​Parti vert: après la déconfiture

Le point de presse qu’a donné lundi la cheffe du Parti vert du Canada, Annamie Paul, pour annoncer sa démission est à l’image de son court règne marqué par l’inexpérience, l’apitoiement sur soi, la paranoïa et ce refus obstiné de ne prendre ne serait-ce qu’une minuscule part de blâme.

La cheffe a parlé de sa douleur et « de la pire période de sa vie », comme elle l’avait fait d’ailleurs avant la campagne électorale en juillet quand elle affrontait une fronde au sein de son parti à la suite des accusations d’antisémitisme que son proche conseiller Noah Zatzman a lancées contre deux des trois élus du Parti vert, Jenica Atwin, passée aux libéraux, et Paul Manly, qui a mordu la poussière le 20 septembre en Colombie-Britannique.

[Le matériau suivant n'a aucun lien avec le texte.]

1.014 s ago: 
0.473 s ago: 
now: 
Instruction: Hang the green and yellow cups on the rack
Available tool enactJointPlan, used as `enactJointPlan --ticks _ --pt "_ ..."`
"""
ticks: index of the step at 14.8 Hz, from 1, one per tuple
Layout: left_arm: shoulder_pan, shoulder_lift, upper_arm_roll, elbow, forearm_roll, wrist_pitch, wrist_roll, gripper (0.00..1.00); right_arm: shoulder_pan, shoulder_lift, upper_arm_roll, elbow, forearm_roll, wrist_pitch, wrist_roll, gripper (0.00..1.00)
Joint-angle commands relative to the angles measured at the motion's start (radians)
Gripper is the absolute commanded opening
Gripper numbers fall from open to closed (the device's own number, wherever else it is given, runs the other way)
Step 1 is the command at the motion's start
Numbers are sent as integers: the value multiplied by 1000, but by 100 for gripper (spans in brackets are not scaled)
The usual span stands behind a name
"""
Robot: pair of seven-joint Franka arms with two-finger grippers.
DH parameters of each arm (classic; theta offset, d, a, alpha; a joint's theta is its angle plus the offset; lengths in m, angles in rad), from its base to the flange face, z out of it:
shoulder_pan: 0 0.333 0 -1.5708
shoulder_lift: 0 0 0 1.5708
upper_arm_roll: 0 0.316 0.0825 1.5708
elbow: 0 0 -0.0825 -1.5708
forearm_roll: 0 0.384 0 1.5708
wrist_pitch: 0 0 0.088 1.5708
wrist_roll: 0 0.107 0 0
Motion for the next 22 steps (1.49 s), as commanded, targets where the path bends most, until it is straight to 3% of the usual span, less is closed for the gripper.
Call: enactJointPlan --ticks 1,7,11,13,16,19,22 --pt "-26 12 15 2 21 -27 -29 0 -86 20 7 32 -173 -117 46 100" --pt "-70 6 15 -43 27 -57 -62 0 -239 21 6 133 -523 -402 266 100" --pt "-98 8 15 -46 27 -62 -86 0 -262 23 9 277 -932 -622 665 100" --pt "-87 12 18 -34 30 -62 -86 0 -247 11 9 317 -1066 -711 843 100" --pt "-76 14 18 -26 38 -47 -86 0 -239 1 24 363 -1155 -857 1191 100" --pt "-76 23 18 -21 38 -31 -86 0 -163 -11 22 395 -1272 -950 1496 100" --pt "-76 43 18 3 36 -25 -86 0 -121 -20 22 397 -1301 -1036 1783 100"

Comme plusieurs commentateurs l’ont souligné, Annamie Paul, comme le veut l’usage, aurait dû démissionner le soir même après avoir perdu son pari de se faire élire dans Toronto-Centre. Bien qu’elle ait concentré sa campagne dans cette seule circonscription, elle est arrivée quatrième avec un maigre 8,6 % des voix. La cheffe s’est plainte d’avoir reçu, le jour du scrutin, un courriel du conseil fédéral du PVC lui annonçant que son leadership ferait l’objet d’une révision. Ce ne devait pourtant pas être une surprise pour elle : c’est inscrit dans les statuts du parti.

Alors que la crise climatique est un enjeu qui préoccupe de plus en plus la population, le parti écologiste pouvait espérer, de façon réaliste, faire un meilleur score qu’en 2019. C’est plutôt à sa déconfiture que nous avons assisté. Des trois députés verts, il n’en reste que deux dont l’un d’entre eux, Mike Morrice, dans Kitchener-Centre, a remporté la victoire par défaut en quelque sorte, le candidat libéral et favori Raj Saini ayant dû se retirer de la campagne en raison d’allégations d’inconduite sexuelle.

Le PVC n’a recueilli que 2,3 % des voix à l’échelle du pays, le tiers du pourcentage qu’il avait obtenu en 2019. Au Québec, la glissade fut encore plus sévère : son famélique 1,5 % se compare à 4,45 % en 2019.

Lors de la course à la chefferie des verts, il y a moins d’un an, Annamie Paul avait remporté la victoire à l’arraché après huit tours de scrutin. Dénuée de sens politique, l’avocate bilingue n’a pas montré les qualités de leadership qui lui aurait permis de recréer l’unité du parti après cette course serrée. Au contraire, on a reproché à la nouvelle cheffe d’avoir mis de côté tous ceux qui ne lui avaient pas été entièrement acquis.

Annamie Paul a fait la démonstration qu’il ne suffit pas de parler français pour comprendre le Québec ou de vouloir le comprendre. Parmi les 23 membres de son cabinet fantôme, deux seulement étaient québécois. Elle s’est montrée critique non seulement de la Loi sur la laïcité de l’État, mais aussi du projet de loi 96 pour renforcer la langue française au Québec. Si elle avait été une élue de la Chambre des communes, a-t-elle affirmé, elle n’aurait pas voté pour la motion du Bloc québécois sur le droit de l’Assemblée nationale de modifier la Constitution du Québec pour y inscrire qu’il forme une nation. Sur le plan de la stratégie politique, ce n’est guère habile, puisque le Bloc acceptait à l’occasion de céder son droit de parole en chambre aux députés verts.

L’ancienne cheffe Elizabeth May a affirmé que le parti a « un très grand travail d’introspection à faire ». C’est le moins qu’on puisse dire. On peut croire que ce parti disparate, qui réunit des écologistes qui croient à l’économie de marché, des anticapitalistes, des militants antinucléaires et maintenant des animalistes, doit se recomposer. Sinon ses miettes risquent d’être gobées par le Nouveau Parti démocratique.